Providing that a portfolio generates a 9% total return each year, injecting £500 into top-notch stocks each month would eventually lead to a £1m portfolio within just under 31 years. Of course, none of this is guaranteed since returns can fall as well as multiply. But with the potential to earn £50k passively and with zero tax to pay, it’s a financial goal worth pursuing.
Please note that tax treatment depends on the individual circumstances of each client and may be subject to change in future. The content in this article is provided for information purposes only. It is not intended to be, neither does it constitute, any form of tax advice. Readers are responsible for carrying out their own due diligence and for obtaining professional advice before making any investment decisions.
What are the best UK shares to buy?
Regardless of size, every business has risks investors must consider. Industry titans are constantly put in the crosshairs of smaller disruptors. But these smaller businesses also have their fair share of challenges to overcome.

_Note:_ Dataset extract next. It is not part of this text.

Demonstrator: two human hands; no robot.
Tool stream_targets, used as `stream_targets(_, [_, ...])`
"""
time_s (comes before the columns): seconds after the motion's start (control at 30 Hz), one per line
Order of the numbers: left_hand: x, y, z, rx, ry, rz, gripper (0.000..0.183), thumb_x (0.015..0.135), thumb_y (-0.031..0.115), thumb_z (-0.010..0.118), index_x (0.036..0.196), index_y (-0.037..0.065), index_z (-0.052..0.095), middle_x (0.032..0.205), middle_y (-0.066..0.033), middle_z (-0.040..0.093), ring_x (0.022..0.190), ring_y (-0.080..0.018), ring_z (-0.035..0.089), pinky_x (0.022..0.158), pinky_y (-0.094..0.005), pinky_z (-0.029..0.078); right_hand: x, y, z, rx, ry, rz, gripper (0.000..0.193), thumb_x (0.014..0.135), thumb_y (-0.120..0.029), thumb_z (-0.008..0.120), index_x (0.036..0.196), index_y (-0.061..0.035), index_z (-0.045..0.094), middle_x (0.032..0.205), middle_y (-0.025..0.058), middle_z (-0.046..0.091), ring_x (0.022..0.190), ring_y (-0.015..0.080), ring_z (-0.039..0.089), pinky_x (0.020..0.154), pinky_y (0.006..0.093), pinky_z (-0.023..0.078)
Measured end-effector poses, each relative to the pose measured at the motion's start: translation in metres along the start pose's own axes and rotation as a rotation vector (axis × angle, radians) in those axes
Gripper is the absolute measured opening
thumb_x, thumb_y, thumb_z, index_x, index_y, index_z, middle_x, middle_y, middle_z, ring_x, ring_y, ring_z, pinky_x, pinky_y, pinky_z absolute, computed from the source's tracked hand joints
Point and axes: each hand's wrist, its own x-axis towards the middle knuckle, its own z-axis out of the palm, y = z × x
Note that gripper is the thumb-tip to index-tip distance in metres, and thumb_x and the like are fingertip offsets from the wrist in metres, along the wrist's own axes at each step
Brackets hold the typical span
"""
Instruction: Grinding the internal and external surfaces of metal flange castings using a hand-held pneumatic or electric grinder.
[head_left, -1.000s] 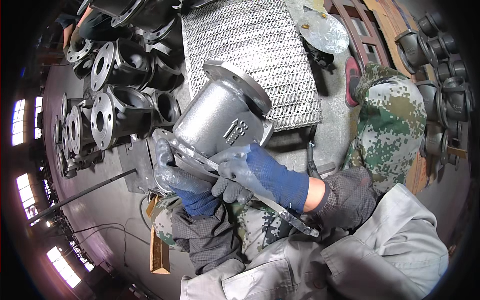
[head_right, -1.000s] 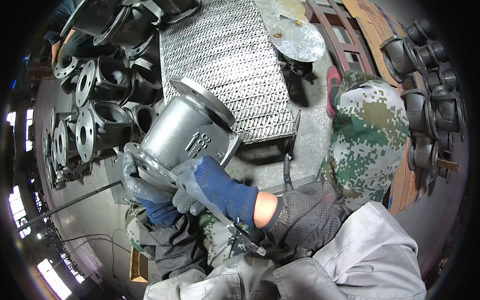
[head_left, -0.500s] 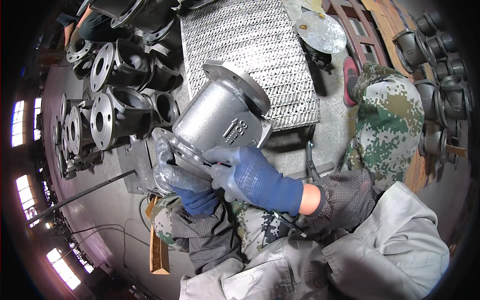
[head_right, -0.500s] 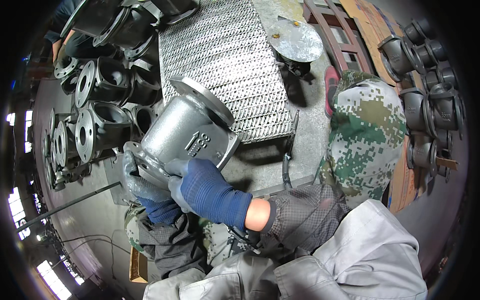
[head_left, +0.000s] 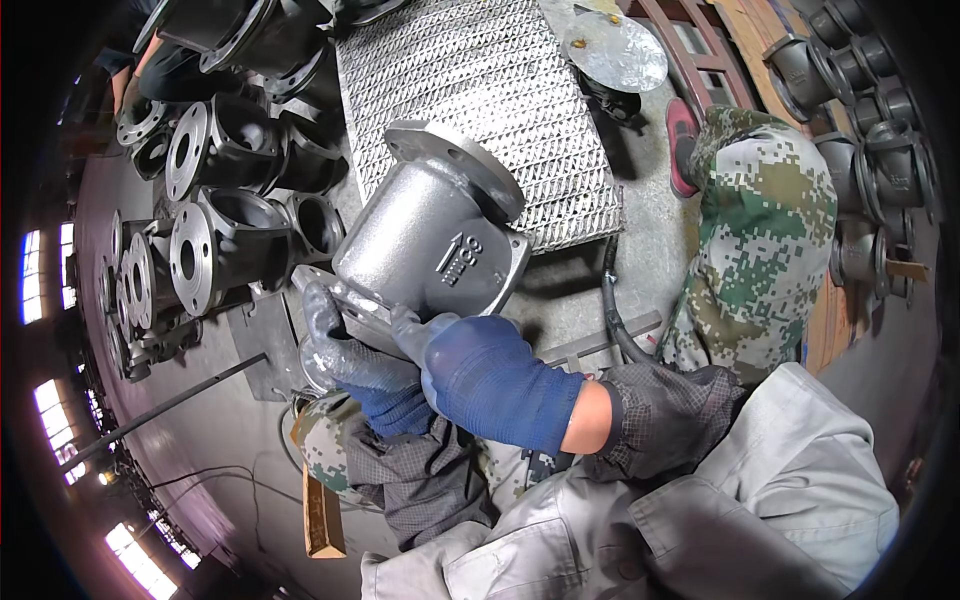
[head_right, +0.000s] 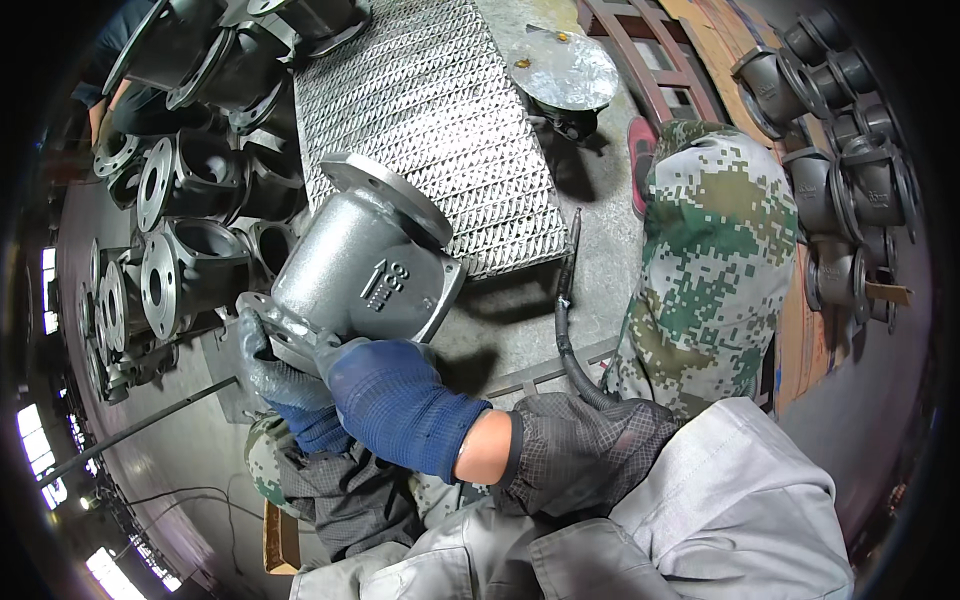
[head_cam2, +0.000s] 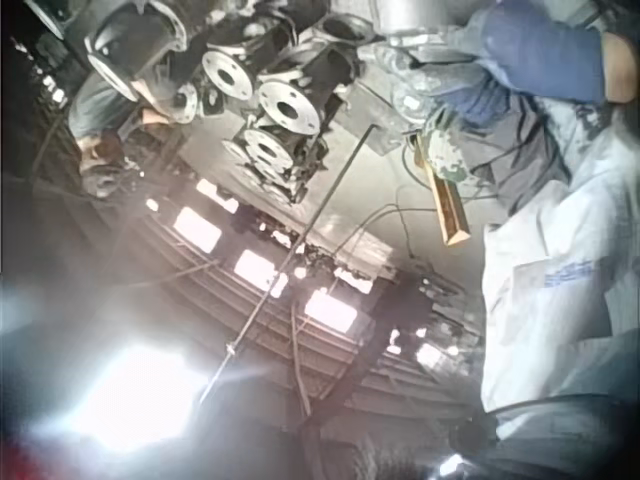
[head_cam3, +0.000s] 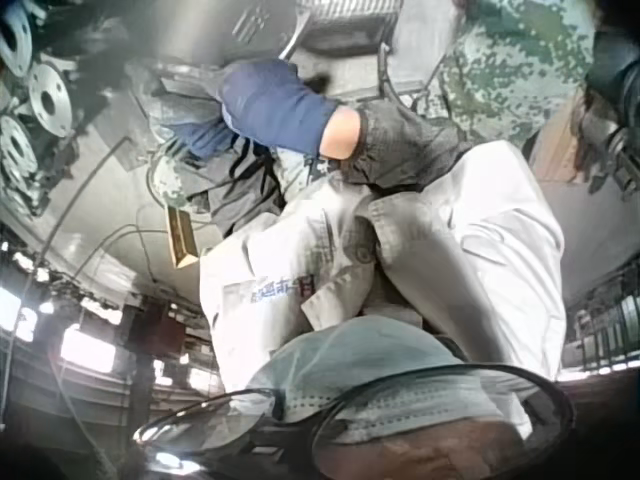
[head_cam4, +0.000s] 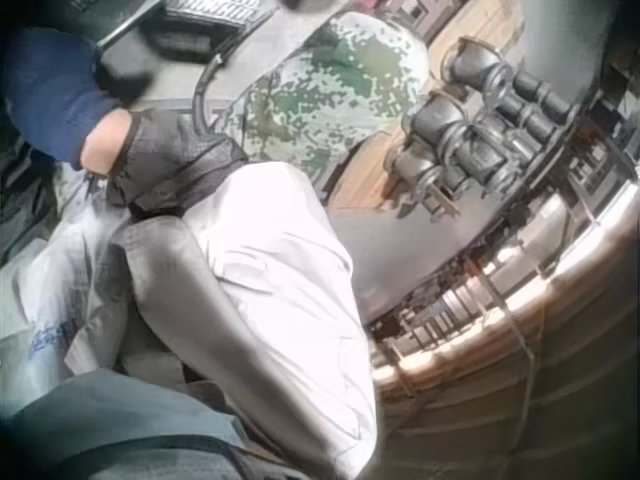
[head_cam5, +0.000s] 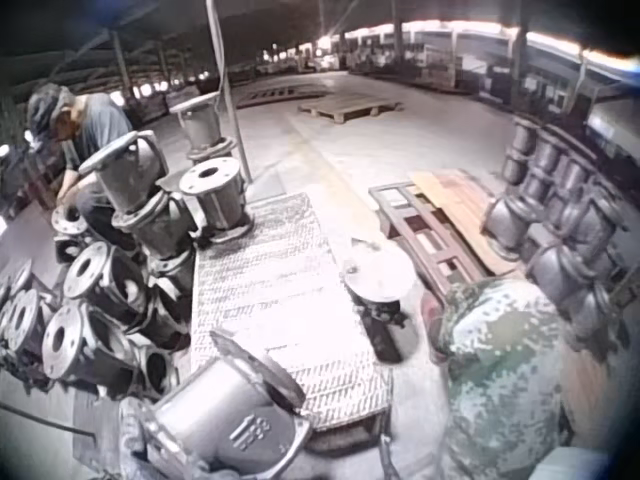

Therefore, should an investment fail to live up to expectations, investors may end up earning less than a 9% return each year. And that could also mean having less dividend income in the long run.
Having said that, the evidence is pretty clear that top-quality businesses, while not risk-free, are far more likely to bolster returns in the long run. And that’s why Howden Joinery (LSE:HWDN) is a terrific place to start, in my opinion.
The vertically integrated fitted kitchens and joinery specialist is delivering solid results despite the adverse operating conditions. And as per its April trading update, sales are coming in higher than a year ago. In the meantime, with fitted bedrooms now entering the product mix, the firm continues to expand its depot network and market share, translating into four years of consecutive dividend growth.
Today’s 2.3% dividend yield is below the 5% target. But this may quickly change in the next few years if dividends continue to grow at their current 12.6% average pace. Of course, that’s assuming the business doesn’t get disrupted along the way. Howden’s certainly not the only player in this space. And should the economic climate take another turn for the worse, growth could slow considerably in the short term.
Nevertheless, given the group’s impressive track record of creating value for shareholders, I feel these are risks that may be worth taking when kicking off a new long-term ISA portfolio.